Sometimes I wonder if what we do at DBSA makes enough of a difference. It's a hard job. The pain our peers experience is great, and our resources are limited. It's easy sometimes to become discouraged.
But the other day Donald (not his real name) told me his story, and it's something I'm going to hold on to for a while, because it's so encouraging. With all the issues in the news about our veterans and all of our worries about them as they return home, I thought you might enjoy hearing his story, too.
Donald served two tours of duty in Vietnam. That's several years of watching his peers die unexpectedly after tripping a bomb, running into a sniper or engaging in warfare. That stripped away everything, including Donald's humanity. Through his many injuries, he lost the equivalent of all the blood in his body-twice.
Donald came home from Vietnam, but Vietnam never left Donald. He drifted like many veterans of that war, until the only place he could survive was on the street. In his hometown of Chicago, he lived under the famed Michigan Avenue and skirted the neighborhood where he grew up, scrounging in garbage cans for food and hoping no one would recognize him.
One day, a fellow vet gave him a sandwich. He didn't demand anything from Donald in return; he just gave him something to eat. Every Saturday, he was there with his sandwiches. And soon Donald began to trust-for the first time in what seemed like forever. And then he began to help his fellow vet hand out sandwiches to others. Inspired by his peer, Donald too found a dream-he wanted to find a way to give back.
Think about that: Donald was homeless. He had nothing. He wasn't guaranteed a single meal or a place to sleep at night, but that simple act of receiving a sandwich from a peer caused him to dream of ways to reach out and help other vets.

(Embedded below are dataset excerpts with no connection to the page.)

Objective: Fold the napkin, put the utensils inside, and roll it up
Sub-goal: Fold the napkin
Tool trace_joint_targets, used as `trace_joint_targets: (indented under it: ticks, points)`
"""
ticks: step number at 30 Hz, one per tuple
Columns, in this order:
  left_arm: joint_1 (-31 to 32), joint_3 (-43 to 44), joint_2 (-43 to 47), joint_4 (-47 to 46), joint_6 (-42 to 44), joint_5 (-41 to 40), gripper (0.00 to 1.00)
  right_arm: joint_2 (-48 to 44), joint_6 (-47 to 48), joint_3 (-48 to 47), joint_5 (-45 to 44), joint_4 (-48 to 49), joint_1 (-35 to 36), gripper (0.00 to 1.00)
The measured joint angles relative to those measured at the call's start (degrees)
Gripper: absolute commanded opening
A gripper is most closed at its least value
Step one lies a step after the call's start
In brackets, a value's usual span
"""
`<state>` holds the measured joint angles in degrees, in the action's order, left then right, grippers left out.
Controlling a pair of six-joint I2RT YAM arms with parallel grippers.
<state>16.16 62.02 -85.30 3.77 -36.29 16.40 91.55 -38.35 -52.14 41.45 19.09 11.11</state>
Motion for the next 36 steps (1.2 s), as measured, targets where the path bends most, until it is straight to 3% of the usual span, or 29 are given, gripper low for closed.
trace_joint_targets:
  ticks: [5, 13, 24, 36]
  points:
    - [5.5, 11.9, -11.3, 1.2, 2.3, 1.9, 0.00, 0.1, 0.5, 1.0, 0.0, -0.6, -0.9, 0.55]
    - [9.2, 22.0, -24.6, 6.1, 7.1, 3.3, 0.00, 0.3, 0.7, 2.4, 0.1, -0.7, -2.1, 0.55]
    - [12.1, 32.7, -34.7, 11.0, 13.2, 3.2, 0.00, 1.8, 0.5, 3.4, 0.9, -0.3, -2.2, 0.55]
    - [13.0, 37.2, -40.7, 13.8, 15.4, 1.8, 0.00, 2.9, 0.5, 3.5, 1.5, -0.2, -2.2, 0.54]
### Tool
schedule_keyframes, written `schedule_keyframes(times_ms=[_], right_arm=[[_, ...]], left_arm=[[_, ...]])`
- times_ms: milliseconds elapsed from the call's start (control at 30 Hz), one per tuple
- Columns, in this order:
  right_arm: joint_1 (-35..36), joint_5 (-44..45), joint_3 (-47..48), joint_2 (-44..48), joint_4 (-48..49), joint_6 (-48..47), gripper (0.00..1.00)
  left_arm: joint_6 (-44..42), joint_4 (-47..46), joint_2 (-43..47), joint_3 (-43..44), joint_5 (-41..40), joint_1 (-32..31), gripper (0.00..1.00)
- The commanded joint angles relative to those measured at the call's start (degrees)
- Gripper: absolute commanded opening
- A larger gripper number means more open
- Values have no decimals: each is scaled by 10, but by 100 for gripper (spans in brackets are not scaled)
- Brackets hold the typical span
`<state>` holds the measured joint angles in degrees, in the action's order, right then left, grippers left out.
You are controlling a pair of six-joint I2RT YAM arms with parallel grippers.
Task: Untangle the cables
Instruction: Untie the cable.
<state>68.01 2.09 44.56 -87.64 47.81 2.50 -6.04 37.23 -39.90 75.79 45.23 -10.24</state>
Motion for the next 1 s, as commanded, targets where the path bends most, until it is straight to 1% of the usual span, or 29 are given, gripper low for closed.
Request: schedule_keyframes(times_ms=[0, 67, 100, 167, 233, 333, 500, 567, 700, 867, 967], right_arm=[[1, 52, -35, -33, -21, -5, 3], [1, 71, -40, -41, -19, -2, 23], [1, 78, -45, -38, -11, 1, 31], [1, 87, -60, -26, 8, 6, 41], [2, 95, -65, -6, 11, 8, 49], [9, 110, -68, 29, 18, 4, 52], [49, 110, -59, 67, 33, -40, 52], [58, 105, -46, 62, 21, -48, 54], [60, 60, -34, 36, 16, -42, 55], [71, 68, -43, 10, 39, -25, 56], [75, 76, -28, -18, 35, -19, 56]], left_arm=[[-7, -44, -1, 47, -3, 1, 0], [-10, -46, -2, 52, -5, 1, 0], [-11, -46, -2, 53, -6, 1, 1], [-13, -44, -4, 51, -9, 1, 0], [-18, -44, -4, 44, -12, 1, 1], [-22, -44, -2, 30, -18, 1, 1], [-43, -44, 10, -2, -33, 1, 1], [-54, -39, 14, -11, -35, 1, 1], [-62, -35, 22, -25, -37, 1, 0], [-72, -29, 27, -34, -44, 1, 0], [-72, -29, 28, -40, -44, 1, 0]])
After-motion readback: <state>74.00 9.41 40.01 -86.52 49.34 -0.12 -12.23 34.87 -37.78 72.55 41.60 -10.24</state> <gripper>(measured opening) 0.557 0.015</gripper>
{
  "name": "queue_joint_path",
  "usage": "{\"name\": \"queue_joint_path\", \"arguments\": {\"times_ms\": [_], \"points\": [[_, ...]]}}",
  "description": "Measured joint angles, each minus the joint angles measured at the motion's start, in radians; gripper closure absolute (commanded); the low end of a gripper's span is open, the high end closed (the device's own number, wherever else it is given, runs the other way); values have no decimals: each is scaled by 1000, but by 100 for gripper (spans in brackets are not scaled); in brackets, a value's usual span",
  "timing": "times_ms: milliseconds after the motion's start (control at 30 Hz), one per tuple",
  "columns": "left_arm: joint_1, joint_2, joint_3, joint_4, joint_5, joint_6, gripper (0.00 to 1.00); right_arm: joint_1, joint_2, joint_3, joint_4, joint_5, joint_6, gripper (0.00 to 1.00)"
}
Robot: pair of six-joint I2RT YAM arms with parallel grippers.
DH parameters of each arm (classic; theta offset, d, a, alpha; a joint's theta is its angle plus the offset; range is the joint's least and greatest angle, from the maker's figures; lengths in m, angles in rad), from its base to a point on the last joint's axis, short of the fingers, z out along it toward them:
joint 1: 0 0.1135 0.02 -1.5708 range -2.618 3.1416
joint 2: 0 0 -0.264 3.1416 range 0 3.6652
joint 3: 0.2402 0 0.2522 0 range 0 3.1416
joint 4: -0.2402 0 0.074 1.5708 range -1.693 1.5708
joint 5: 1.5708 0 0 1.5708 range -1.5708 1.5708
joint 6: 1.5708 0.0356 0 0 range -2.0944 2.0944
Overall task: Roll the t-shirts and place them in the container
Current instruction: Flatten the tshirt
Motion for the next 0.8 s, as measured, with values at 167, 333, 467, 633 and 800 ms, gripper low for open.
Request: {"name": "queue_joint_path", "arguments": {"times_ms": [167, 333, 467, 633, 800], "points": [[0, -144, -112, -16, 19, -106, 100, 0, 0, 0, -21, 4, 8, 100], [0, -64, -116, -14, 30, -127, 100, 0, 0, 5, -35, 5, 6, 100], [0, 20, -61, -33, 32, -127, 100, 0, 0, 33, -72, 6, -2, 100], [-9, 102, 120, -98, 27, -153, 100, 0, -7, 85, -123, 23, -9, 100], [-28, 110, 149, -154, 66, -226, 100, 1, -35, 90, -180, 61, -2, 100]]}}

Because of his trust in his "sandwich friend," Donald found his way to the VA for help and began receiving services. He was put on permanent disability and treated for his bipolar disorder. But sadly, as is the case with many of us, Donald's treatment didn't help him. The statistics say that 60% of us can find relief through medication, but 40% of us don't. For Donald, the side effects of the medication made his illness even worse. And so he sunk back into despair, giving up his dream.
But once again Donald got lucky. He was tapped this summer to participate in the certified peer specialist (CPS) training program in Florida funded through DBSA's partner, the Rebecca Lynn Cutler Legacy of Life Foundation. And through that program, he heard for the first time in his life that recovery is possible. Recovery-a full life in the community where our illness doesn't get in the way of achieving our hopes and dreams. Notice that recovery isn't a life without illness, but a full life despite the illness. So, instead of focusing on how ill he was, Donald could start building on his unique strengths. He could focus on what he wanted to create in this life.
What Donald learned through this summer's training jump-started his life. Today, he's working with DBSA to help bring support groups to homeless shelters, churches and soup kitchens-places where vets congregate across the Chicago area. He's starting a website so that all of the groups seeking to help vets have a common site to use and to make it easier for vets to find the help they need.
One person, one program. DBSA's CPS training touched one amazing person, Donald, and set off a ripple effect. As a result, Donald and others also inspired by CPS training can help countless individuals find the hope, help and support they need to move forward. DBSA is training hundreds of vets as peer specialists, ready to help their fellow vets as thousands more return home from combat in the next few years.
Now that's what I call making a difference.
Have you had a "sandwich moment," like Donald did, that helped change the course of your own journey? I would love to hear about it.